PC-1配列:VTHHPVFDYEATLRC(配列番号56)
PC-1免疫原は、β2M結合とは無関係に、HLA-G α3含有イソ型に特異的な治療に適する抗HLA-Gモノクローナル抗体を作製することが期待される。
【0211】
免疫化、ハイブリドーマ作製およびscFv産生
KLHに結合したPC-1ペプチドを用いた免疫化プロトコールは、材料および方法のセクションに記載されている。C57BL/6マウスおよびBALB/cマウスをペプチド免疫化に用いた。
【0212】
マウスを、CFA中のPC-1-KLH複合体を用いて腹腔内免疫し(primed)、IFA中の免疫原を4回IP追加(ブースト)免疫した。
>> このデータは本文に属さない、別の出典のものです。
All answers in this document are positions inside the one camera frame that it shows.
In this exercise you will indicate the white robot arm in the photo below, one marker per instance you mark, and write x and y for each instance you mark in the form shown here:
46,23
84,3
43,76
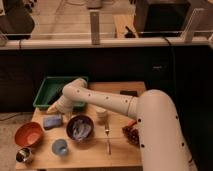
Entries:
162,144

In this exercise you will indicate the small metal cup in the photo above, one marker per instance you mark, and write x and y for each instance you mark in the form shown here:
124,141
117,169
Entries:
24,155

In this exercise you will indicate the orange bowl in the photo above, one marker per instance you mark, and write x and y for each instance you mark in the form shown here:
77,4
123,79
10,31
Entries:
29,134

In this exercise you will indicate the blue plastic cup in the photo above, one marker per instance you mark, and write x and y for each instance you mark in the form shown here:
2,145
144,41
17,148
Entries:
60,147

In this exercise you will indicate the white cup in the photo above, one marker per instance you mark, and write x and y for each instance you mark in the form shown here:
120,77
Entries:
101,113

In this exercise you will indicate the black chair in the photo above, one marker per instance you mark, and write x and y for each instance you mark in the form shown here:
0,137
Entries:
16,23

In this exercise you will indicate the black box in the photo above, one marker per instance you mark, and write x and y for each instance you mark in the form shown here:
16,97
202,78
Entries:
160,15

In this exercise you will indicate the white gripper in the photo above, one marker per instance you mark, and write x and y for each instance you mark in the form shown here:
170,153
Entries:
63,104

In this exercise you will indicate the dark red grapes toy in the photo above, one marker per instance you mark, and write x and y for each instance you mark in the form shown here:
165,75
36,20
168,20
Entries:
131,133

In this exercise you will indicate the crumpled cloth in bowl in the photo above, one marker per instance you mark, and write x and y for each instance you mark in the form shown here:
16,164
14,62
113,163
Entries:
81,130

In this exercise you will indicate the green plastic tray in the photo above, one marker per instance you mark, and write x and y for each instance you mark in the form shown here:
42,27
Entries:
50,90

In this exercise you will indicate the dark purple bowl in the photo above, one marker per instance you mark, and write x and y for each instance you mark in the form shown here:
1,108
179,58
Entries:
69,127

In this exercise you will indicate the blue sponge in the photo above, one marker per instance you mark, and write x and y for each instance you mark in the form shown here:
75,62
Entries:
52,122

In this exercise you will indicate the black rectangular block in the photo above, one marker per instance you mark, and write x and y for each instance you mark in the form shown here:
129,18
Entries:
129,92

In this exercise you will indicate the angled grey metal bracket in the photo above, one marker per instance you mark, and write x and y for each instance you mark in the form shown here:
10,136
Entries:
193,22

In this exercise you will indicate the grey metal post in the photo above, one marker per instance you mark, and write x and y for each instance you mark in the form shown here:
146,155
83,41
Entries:
95,27

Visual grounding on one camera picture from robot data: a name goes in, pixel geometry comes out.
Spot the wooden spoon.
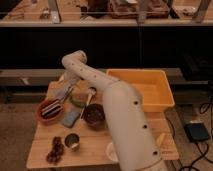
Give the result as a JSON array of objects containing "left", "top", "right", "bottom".
[{"left": 80, "top": 87, "right": 97, "bottom": 119}]

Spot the orange bowl with striped item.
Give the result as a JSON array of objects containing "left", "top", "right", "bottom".
[{"left": 36, "top": 99, "right": 64, "bottom": 125}]

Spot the black foot pedal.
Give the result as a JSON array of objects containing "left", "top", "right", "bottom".
[{"left": 184, "top": 123, "right": 210, "bottom": 142}]

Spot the yellow plastic bin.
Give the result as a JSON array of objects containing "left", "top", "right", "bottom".
[{"left": 107, "top": 69, "right": 175, "bottom": 112}]

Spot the white cup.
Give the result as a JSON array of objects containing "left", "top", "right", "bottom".
[{"left": 105, "top": 142, "right": 118, "bottom": 162}]

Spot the dark brown bowl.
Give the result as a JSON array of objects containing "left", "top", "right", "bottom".
[{"left": 83, "top": 103, "right": 105, "bottom": 129}]

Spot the dark grape bunch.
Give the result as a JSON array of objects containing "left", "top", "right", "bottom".
[{"left": 46, "top": 137, "right": 64, "bottom": 164}]

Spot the green plate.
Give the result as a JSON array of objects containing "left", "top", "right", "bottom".
[{"left": 69, "top": 96, "right": 86, "bottom": 108}]

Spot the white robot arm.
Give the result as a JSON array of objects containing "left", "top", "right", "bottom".
[{"left": 62, "top": 50, "right": 168, "bottom": 171}]

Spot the black cable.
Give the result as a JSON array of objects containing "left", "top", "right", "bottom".
[{"left": 179, "top": 99, "right": 213, "bottom": 171}]

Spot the blue sponge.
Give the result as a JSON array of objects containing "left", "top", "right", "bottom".
[{"left": 62, "top": 111, "right": 80, "bottom": 128}]

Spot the grey towel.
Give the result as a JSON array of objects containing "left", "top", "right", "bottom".
[{"left": 54, "top": 84, "right": 73, "bottom": 102}]

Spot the metal cup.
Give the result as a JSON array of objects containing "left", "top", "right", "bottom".
[{"left": 64, "top": 133, "right": 80, "bottom": 151}]

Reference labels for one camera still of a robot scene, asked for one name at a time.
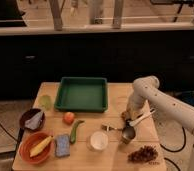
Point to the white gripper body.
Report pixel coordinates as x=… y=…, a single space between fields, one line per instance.
x=132 y=112

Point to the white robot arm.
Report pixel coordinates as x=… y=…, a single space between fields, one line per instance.
x=147 y=88

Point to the white cup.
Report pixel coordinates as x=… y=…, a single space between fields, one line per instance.
x=98 y=141

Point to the green plastic tray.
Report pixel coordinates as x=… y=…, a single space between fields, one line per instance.
x=82 y=94

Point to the green chili pepper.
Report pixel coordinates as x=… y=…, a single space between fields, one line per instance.
x=73 y=133

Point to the orange tomato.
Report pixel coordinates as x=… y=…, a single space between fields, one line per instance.
x=68 y=118

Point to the blue sponge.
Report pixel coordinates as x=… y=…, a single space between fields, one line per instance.
x=62 y=145

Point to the light green lettuce leaf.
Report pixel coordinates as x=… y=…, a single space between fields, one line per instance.
x=45 y=102

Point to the grey crumpled cloth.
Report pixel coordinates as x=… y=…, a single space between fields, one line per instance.
x=34 y=122

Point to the yellow corn cob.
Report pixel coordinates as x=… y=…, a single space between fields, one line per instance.
x=36 y=150

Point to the dark brown bowl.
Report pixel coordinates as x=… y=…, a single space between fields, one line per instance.
x=28 y=115

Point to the orange bowl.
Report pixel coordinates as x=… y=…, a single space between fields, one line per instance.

免疫化したマウス空の血清を、免疫化法の種々の時点で採取し、Bioplex-HLA-G5、HLA-G6およびcPC-1結合ビーズを用いて試験した。各実験について、陽性対照および陰性対照を、得られたポリクローナル抗体の特異的親和性を決定するために設定した。免疫化していないマウスからの血清を用いて標識されたものと比較して、HLA-G-ペプチドビーズがFACSにおいてピークシフトを示したとき、血清を陽性と見なした。
【0213】
BALB/cマウスおよびC57BL/6マウスをPC-1-KLHペプチドで免疫化したとき、各IP追加免疫後に、有意なレベルの抗HLA-G IgG抗体が血清中に検出された。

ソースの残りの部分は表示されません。